* **Work request**:
Each line of the data below between the one containing "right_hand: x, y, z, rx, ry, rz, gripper" and the one containing "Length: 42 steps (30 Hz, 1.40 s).", both included, is to be repeated exactly. Please omit pictures.

* **Records provided**:
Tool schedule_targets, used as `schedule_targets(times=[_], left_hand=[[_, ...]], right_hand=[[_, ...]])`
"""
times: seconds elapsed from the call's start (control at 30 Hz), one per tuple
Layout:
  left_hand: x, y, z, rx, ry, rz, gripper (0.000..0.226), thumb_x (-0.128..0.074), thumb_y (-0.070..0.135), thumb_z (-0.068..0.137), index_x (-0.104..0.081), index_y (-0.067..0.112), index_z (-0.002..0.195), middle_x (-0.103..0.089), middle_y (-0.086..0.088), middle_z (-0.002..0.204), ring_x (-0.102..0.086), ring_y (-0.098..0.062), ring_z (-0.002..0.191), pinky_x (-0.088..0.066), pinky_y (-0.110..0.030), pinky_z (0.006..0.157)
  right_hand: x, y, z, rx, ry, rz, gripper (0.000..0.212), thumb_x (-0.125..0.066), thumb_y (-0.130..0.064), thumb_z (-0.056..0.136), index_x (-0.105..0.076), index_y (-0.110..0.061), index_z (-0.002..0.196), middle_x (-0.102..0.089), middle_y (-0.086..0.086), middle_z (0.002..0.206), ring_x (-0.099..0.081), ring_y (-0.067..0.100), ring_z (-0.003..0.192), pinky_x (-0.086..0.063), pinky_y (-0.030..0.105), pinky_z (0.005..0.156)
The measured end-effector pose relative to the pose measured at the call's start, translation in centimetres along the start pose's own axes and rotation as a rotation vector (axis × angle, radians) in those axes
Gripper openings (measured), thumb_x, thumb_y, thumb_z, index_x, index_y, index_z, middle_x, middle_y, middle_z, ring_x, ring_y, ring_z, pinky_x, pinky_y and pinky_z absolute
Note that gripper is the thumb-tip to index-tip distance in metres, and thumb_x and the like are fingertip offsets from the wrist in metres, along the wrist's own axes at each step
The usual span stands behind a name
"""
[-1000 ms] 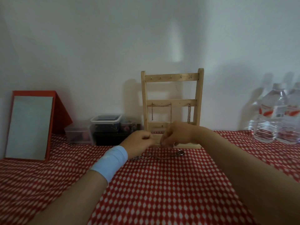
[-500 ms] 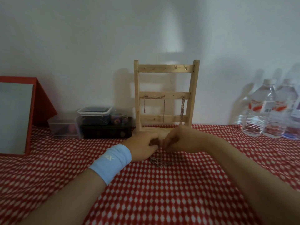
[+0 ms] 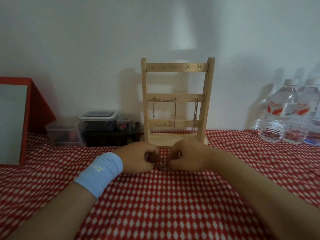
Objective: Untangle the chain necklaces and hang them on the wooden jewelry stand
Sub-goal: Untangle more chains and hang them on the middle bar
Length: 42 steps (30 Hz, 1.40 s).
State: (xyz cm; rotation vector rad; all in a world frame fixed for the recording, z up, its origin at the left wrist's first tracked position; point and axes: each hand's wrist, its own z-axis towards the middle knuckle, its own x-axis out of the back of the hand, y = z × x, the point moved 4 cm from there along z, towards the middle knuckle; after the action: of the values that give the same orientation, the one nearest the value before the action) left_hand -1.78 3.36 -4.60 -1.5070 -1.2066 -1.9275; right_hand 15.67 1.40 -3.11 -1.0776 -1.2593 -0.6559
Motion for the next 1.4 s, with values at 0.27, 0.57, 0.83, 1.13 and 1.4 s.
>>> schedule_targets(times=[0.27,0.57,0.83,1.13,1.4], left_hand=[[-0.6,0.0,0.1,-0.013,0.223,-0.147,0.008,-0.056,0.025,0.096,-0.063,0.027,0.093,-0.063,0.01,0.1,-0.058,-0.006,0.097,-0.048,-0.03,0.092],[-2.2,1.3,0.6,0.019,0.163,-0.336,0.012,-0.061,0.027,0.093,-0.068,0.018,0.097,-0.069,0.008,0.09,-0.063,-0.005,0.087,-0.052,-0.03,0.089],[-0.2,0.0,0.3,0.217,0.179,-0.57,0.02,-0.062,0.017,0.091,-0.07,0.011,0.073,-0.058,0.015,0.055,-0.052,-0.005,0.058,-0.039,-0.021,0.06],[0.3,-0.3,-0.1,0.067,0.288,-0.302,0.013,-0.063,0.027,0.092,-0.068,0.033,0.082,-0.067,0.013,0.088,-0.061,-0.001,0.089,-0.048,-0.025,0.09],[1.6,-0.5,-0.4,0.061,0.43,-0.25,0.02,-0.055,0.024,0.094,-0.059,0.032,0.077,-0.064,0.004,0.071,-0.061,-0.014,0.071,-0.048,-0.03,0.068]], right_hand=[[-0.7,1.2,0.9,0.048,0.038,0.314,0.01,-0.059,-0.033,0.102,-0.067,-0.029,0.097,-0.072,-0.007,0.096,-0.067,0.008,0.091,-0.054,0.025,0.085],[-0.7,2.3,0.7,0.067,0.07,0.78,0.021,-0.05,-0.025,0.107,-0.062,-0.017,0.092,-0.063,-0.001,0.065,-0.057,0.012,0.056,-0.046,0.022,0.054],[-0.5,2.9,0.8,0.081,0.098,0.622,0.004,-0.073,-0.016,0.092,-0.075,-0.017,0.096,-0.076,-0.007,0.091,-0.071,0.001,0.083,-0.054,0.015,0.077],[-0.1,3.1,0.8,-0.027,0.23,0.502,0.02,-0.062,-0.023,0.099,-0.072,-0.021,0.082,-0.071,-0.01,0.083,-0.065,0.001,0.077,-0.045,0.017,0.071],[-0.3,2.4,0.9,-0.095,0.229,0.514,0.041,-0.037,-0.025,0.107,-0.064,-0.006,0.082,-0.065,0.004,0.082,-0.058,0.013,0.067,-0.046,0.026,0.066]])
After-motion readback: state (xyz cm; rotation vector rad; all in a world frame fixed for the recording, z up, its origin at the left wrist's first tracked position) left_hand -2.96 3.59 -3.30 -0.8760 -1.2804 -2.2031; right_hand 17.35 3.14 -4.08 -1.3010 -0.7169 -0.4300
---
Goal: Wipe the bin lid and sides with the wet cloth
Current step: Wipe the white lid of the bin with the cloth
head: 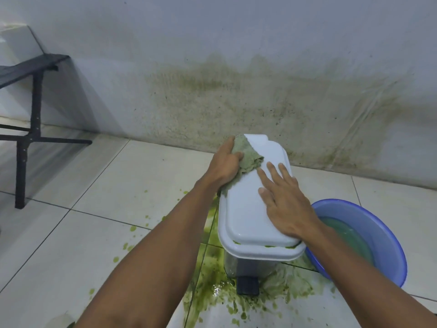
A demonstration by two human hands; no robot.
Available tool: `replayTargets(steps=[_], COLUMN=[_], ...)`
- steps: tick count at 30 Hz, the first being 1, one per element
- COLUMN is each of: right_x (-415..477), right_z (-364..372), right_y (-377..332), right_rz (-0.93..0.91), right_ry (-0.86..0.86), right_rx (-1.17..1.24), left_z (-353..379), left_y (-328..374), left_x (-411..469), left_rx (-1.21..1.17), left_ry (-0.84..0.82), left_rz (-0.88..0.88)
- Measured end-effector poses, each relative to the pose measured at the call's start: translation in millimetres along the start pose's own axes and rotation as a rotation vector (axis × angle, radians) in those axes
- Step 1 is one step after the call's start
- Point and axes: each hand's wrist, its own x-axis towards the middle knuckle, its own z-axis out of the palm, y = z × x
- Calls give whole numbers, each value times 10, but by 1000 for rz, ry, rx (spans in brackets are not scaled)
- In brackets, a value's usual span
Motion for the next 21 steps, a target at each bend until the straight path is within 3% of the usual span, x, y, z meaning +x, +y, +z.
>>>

* **Result of the task**:
  right_hand: x, y, z, rx, ry, rz, gripper (0.000..0.212), thumb_x (-0.125..0.066), thumb_y (-0.130..0.064), thumb_z (-0.056..0.136), index_x (-0.105..0.076), index_y (-0.110..0.061), index_z (-0.002..0.196), middle_x (-0.102..0.089), middle_y (-0.086..0.086), middle_z (0.002..0.206), ring_x (-0.099..0.081), ring_y (-0.067..0.100), ring_z (-0.003..0.192), pinky_x (-0.086..0.063), pinky_y (-0.030..0.105), pinky_z (0.005..0.156)
The measured end-effector pose relative to the pose measured at the call's start, translation in centimetres along the start pose's own axes and rotation as a rotation vector (axis × angle, radians) in those axes
Gripper openings (measured), thumb_x, thumb_y, thumb_z, index_x, index_y, index_z, middle_x, middle_y, middle_z, ring_x, ring_y, ring_z, pinky_x, pinky_y and pinky_z absolute
Note that gripper is the thumb-tip to index-tip distance in metres, and thumb_x and the like are fingertip offsets from the wrist in metres, along the wrist's own axes at each step
The usual span stands behind a name
"""
[-1000 ms] 
[-500 ms] 
[+0 ms] 
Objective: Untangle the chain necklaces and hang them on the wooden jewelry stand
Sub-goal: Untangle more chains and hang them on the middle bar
Length: 42 steps (30 Hz, 1.40 s).

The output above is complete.